# WORK ORDER
Reproduce verbatim only the line that holds "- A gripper" and the lines that follow it to the end of the listing.

# DATA
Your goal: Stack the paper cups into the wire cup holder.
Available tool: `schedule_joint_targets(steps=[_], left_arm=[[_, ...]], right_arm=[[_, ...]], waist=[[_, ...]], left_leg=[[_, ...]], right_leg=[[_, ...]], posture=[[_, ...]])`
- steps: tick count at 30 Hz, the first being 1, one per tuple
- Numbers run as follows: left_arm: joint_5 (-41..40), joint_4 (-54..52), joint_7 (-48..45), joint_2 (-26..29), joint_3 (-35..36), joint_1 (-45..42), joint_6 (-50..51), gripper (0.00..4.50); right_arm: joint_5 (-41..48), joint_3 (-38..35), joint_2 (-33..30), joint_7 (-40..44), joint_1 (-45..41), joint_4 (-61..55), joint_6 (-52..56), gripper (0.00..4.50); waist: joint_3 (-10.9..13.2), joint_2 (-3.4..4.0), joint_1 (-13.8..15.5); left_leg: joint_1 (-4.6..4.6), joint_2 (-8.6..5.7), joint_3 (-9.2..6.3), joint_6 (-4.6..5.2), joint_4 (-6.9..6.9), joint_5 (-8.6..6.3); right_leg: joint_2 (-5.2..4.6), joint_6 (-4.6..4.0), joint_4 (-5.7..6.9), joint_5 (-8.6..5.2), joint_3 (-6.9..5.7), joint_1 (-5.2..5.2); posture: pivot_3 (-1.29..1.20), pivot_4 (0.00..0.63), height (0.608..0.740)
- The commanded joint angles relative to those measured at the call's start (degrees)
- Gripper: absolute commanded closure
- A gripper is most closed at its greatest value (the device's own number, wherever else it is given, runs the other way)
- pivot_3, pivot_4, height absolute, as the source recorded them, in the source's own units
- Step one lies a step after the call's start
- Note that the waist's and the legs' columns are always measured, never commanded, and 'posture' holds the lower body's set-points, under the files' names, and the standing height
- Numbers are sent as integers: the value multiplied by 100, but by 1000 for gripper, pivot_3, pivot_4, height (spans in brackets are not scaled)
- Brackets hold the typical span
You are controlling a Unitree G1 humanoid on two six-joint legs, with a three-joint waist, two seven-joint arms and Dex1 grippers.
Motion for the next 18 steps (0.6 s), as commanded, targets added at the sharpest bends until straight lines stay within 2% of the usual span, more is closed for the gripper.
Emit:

# RESULT OF THIS TASK
- A gripper is most closed at its greatest value (the device's own number, wherever else it is given, runs the other way)
- pivot_3, pivot_4, height absolute, as the source recorded them, in the source's own units
- Step one lies a step after the call's start
- Note that the waist's and the legs' columns are always measured, never commanded, and 'posture' holds the lower body's set-points, under the files' names, and the standing height
- Numbers are sent as integers: the value multiplied by 100, but by 1000 for gripper, pivot_3, pivot_4, height (spans in brackets are not scaled)
- Brackets hold the typical span
You are controlling a Unitree G1 humanoid on two six-joint legs, with a three-joint waist, two seven-joint arms and Dex1 grippers.
Motion for the next 18 steps (0.6 s), as commanded, targets added at the sharpest bends until straight lines stay within 2% of the usual span, more is closed for the gripper.
Emit:

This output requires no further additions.